PROBLEM DETAILS:
Copy every line of the entries that includes the word "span".

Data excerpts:
----------

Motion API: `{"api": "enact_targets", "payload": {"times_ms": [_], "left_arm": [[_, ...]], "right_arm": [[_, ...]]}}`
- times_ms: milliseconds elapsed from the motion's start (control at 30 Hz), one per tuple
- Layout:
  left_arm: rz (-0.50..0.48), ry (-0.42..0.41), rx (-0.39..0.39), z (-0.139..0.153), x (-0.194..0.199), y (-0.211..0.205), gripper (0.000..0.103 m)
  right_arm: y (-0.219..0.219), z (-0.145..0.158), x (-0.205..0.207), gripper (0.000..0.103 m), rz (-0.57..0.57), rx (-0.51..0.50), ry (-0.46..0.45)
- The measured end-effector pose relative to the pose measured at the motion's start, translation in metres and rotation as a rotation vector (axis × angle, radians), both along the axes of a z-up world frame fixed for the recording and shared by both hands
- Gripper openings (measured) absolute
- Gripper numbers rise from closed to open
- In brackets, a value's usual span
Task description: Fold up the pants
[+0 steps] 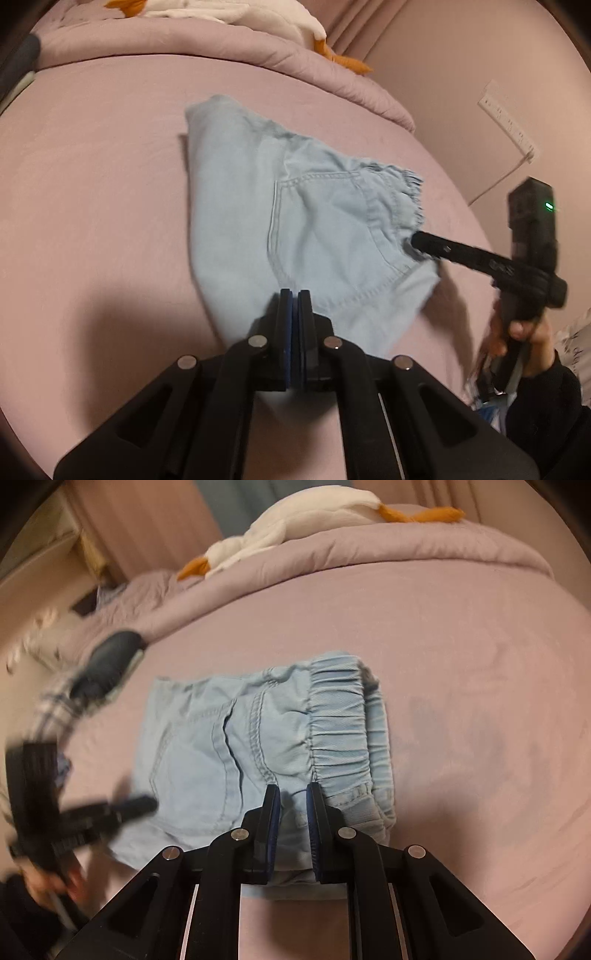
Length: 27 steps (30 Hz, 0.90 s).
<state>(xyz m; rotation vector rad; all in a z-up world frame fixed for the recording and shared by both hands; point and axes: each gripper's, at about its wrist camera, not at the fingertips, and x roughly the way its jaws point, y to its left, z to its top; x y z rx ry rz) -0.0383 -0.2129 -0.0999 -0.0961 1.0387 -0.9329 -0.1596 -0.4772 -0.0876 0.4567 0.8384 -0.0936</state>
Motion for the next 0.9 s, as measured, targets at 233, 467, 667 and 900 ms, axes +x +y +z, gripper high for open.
{"api": "enact_targets", "payload": {"times_ms": [233,467,667,900], "left_arm": [[-0.003,0.049,0.008,-0.002,-0.012,0.012,0.003],[-0.002,0.079,0.026,0.001,-0.009,0.01,0.003],[-0.018,0.032,0.088,0.005,-0.01,-0.007,0.003],[-0.023,-0.014,0.131,0.01,-0.016,-0.02,0.003]], "right_arm": [[0.029,0.031,0.028,0.016,0.117,-0.009,-0.032],[0.07,0.035,0.121,0.02,0.337,-0.004,0.005],[0.091,0.004,0.16,0.02,0.418,-0.046,0.148],[0.079,0.008,0.153,0.02,0.331,-0.024,0.109]]}}
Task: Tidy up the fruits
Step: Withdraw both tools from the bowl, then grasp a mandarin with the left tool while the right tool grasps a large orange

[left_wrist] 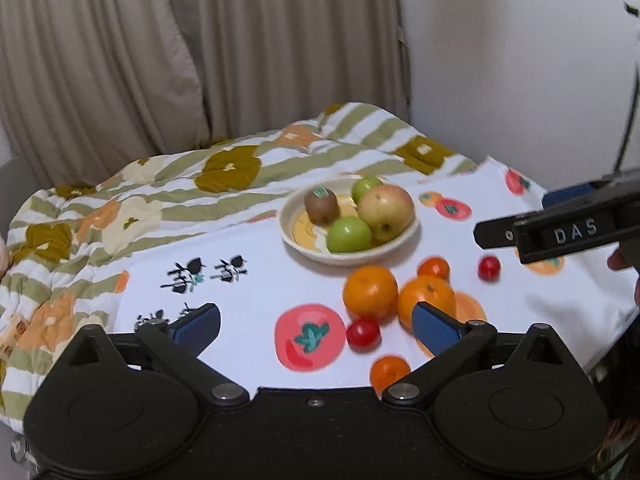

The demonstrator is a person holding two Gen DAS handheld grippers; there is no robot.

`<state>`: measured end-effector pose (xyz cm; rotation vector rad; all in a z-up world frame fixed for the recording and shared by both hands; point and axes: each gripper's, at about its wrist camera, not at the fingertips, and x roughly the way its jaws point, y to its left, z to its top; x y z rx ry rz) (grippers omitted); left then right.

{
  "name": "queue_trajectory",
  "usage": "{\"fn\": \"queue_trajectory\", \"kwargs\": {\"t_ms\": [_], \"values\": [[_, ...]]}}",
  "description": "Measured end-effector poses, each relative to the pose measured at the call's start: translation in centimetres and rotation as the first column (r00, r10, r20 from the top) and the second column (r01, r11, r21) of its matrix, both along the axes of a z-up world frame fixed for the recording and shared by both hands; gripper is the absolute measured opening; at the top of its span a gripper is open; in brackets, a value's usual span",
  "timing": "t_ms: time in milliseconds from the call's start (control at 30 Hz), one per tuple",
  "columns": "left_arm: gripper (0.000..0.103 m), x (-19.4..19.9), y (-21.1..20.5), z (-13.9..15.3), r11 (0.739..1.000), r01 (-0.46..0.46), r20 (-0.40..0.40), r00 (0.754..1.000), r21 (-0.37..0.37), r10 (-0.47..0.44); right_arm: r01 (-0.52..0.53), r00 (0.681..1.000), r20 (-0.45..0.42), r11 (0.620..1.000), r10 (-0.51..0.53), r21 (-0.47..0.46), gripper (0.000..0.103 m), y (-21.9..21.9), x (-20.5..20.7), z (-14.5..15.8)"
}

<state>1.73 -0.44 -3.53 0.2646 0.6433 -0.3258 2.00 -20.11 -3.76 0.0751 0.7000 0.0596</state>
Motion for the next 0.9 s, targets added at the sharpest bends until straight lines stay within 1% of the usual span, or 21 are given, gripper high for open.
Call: {"fn": "queue_trajectory", "kwargs": {"t_ms": [200, 333, 433, 533, 600, 733, 800, 900], "values": [[0.103, -0.4, -0.7, -3.4, 0.994, 0.098, -0.042, 0.994, 0.051, -0.096, 0.026, 0.999, -0.034, 1.0, -0.026, -0.005, 0.103, 0.6, -1.0, -2.7], [0.103, -0.1, -1.2, -5.4, 0.986, 0.16, -0.072, 0.985, 0.054, -0.156, 0.019, 0.998, -0.062, 1.0, -0.019, -0.004, 0.103, 1.0, -0.8, -4.5], [0.097, 0.5, -1.7, -6.8, 0.979, 0.197, -0.107, 0.976, 0.045, -0.191, 0.014, 0.997, -0.071, 1.0, -0.014, -0.004, 0.103, 1.3, -0.5, -5.7], [0.089, 1.1, -2.5, -8.1, 0.973, 0.226, -0.137, 0.966, 0.046, -0.218, 0.007, 0.997, -0.072, 1.0, -0.007, -0.001, 0.103, 1.5, -0.1, -6.9], [0.08, 1.3, -3.0, -8.8, 0.971, 0.234, -0.155, 0.962, 0.047, -0.224, 0.005, 0.997, -0.077, 1.0, -0.004, 0.009, 0.103, 1.5, 0.3, -7.4], [0.072, 1.8, -3.3, -9.6, 0.97, 0.24, -0.168, 0.958, 0.035, -0.231, 0.002, 0.996, -0.088, 1.0, 0.0, 0.016, 0.103, 1.6, 0.9, -8.6], [0.064, 2.0, -3.5, -9.9, 0.968, 0.249, -0.174, 0.955, 0.034, -0.24, -0.001, 0.996, -0.091, 1.0, 0.003, 0.021, 0.103, 1.8, 1.2, -8.9], [0.056, 2.3, -3.9, -10.1, 0.968, 0.25, -0.183, 0.954, 0.039, -0.239, -0.012, 0.995, -0.095, 1.0, 0.014, 0.019, 0.103, 2.1, 1.7, -9.3]]}}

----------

FINAL ANSWER:
- In brackets, a value's usual span
  "description": "Measured end-effector poses, each relative to the pose measured at the call's start: translation in centimetres and rotation as the first column (r00, r10, r20 from the top) and the second column (r01, r11, r21) of its matrix, both along the axes of a z-up world frame fixed for the recording and shared by both hands; gripper is the absolute measured opening; at the top of its span a gripper is open; in brackets, a value's usual span",
Motion for the next 0.9 s, targets added at the sharpest bends until straight lines stay within 1% of the usual span, or 21 are given, gripper high for open.

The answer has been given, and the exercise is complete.